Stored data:
Content starts

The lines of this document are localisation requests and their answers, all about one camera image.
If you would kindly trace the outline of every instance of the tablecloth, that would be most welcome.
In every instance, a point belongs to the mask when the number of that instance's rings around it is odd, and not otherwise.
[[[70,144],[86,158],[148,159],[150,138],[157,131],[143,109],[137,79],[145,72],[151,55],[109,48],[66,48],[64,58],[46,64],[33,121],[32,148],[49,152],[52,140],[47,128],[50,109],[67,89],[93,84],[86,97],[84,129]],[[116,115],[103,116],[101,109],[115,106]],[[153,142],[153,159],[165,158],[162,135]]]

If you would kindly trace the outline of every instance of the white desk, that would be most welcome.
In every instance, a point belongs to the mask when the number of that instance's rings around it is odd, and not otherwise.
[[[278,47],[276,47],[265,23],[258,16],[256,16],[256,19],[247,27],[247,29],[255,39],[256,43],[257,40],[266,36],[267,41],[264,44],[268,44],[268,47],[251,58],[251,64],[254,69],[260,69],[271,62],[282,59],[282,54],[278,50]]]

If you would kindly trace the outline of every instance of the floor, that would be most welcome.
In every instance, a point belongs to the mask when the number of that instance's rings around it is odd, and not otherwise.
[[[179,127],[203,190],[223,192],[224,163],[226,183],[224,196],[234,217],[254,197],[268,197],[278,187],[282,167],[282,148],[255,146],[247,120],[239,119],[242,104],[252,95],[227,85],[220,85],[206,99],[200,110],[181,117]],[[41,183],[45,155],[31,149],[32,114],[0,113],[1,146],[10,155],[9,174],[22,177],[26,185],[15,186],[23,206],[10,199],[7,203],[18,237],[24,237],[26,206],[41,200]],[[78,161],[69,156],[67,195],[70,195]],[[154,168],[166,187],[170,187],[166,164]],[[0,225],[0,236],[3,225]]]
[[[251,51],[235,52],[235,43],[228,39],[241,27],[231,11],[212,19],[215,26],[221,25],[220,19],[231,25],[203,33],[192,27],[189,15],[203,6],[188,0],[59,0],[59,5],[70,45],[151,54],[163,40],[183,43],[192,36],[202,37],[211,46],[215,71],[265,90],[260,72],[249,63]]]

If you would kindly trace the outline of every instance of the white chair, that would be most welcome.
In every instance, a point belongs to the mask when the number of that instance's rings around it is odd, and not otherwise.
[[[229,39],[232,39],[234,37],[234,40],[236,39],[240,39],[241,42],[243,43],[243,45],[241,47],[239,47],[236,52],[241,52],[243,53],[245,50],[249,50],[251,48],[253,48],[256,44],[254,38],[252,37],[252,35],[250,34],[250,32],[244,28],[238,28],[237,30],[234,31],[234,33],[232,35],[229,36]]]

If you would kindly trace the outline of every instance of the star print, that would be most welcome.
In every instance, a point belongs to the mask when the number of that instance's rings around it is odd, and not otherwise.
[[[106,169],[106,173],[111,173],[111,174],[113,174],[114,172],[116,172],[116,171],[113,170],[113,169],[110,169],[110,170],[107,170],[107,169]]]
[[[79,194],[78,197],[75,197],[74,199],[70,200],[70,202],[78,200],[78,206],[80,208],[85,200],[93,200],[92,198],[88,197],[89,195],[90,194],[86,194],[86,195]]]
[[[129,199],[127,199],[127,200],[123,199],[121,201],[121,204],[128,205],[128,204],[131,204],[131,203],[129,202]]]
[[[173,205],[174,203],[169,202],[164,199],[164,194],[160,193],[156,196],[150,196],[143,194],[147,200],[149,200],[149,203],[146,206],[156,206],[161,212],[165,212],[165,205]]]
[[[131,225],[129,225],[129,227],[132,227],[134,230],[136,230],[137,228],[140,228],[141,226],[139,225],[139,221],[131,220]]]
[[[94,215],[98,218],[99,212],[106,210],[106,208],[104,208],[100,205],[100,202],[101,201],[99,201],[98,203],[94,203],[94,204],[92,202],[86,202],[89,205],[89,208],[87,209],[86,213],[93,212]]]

Content ends

- **To do**: Pull out each record as written and restate it exactly.

- **Answer section**:
The lines of this document are localisation requests and their answers, all about one camera image.
If you would kindly trace the outline of every instance of the tablecloth, that would be most welcome.
In every instance, a point belongs to the mask when the number of that instance's rings around it is odd, and not otherwise.
[[[70,144],[86,158],[148,159],[150,138],[157,131],[143,109],[137,79],[145,72],[151,55],[109,48],[66,48],[64,58],[46,64],[33,121],[32,148],[49,152],[52,140],[47,128],[50,109],[67,89],[93,84],[86,97],[84,129]],[[116,115],[103,116],[101,109],[115,106]],[[153,142],[153,159],[165,158],[162,135]]]

If you would kindly trace the outline of every instance of the white desk, that would be most welcome.
In every instance, a point belongs to the mask when the number of that instance's rings around it is odd, and not otherwise.
[[[278,47],[276,47],[265,23],[258,16],[256,16],[256,19],[247,27],[247,29],[255,39],[256,43],[257,40],[266,36],[267,41],[264,44],[268,44],[268,47],[251,58],[251,64],[254,69],[260,69],[271,62],[282,59],[282,54],[278,50]]]

If you would kindly trace the outline of every instance of the floor, that would be most welcome.
In every instance, a point belongs to the mask when the number of that instance's rings around it is odd, and not otherwise.
[[[179,127],[203,190],[223,192],[224,163],[226,183],[224,196],[234,217],[254,197],[268,197],[278,187],[282,167],[282,148],[255,146],[247,120],[239,119],[242,104],[252,95],[227,85],[220,85],[206,99],[200,110],[181,117]],[[41,183],[45,155],[31,149],[32,114],[0,113],[1,146],[10,155],[9,174],[22,177],[26,185],[15,186],[23,206],[10,199],[7,203],[18,237],[24,237],[26,206],[41,200]],[[78,161],[69,156],[67,195],[70,195]],[[154,168],[166,187],[170,187],[166,164]],[[0,225],[0,236],[3,225]]]
[[[251,51],[235,52],[235,43],[228,39],[241,27],[231,11],[212,19],[215,26],[221,25],[220,19],[231,25],[203,33],[192,27],[189,15],[203,6],[188,0],[59,0],[59,5],[70,45],[151,54],[163,40],[183,43],[192,36],[202,37],[211,46],[215,71],[265,90],[260,72],[249,63]]]

If you would kindly trace the outline of every instance of the white chair, that would be most welcome.
In every instance, a point belongs to the mask when the number of that instance's rings around it is odd, and not otherwise.
[[[229,39],[232,39],[234,37],[234,40],[236,39],[240,39],[241,42],[243,43],[243,45],[241,47],[239,47],[236,52],[241,52],[243,53],[245,50],[249,50],[251,48],[253,48],[256,44],[254,38],[252,37],[252,35],[250,34],[250,32],[244,28],[238,28],[237,30],[234,31],[234,33],[232,35],[229,36]]]

If you would kindly trace the outline of every instance of the star print, that would be most welcome.
In every instance, a point belongs to the mask when the number of that instance's rings around it is odd, and not otherwise.
[[[106,169],[106,173],[111,173],[111,174],[113,174],[114,172],[116,172],[116,171],[113,170],[113,169],[110,169],[110,170],[107,170],[107,169]]]
[[[79,194],[78,197],[75,197],[74,199],[70,200],[70,202],[78,200],[78,206],[80,208],[85,200],[93,200],[92,198],[88,197],[89,195],[90,194],[86,194],[86,195]]]
[[[129,199],[127,199],[127,200],[123,199],[121,201],[121,204],[128,205],[128,204],[131,204],[131,203],[129,202]]]
[[[173,205],[174,203],[169,202],[164,199],[164,194],[160,193],[156,196],[150,196],[143,194],[147,200],[149,200],[149,203],[146,206],[156,206],[161,212],[165,212],[165,205]]]
[[[131,225],[129,225],[129,227],[132,227],[134,230],[136,230],[137,228],[140,228],[141,226],[139,225],[139,221],[131,220]]]
[[[94,215],[98,218],[99,212],[106,210],[106,208],[104,208],[100,205],[100,202],[101,201],[99,201],[98,203],[94,203],[94,204],[92,202],[86,202],[89,205],[89,208],[87,209],[86,213],[93,212]]]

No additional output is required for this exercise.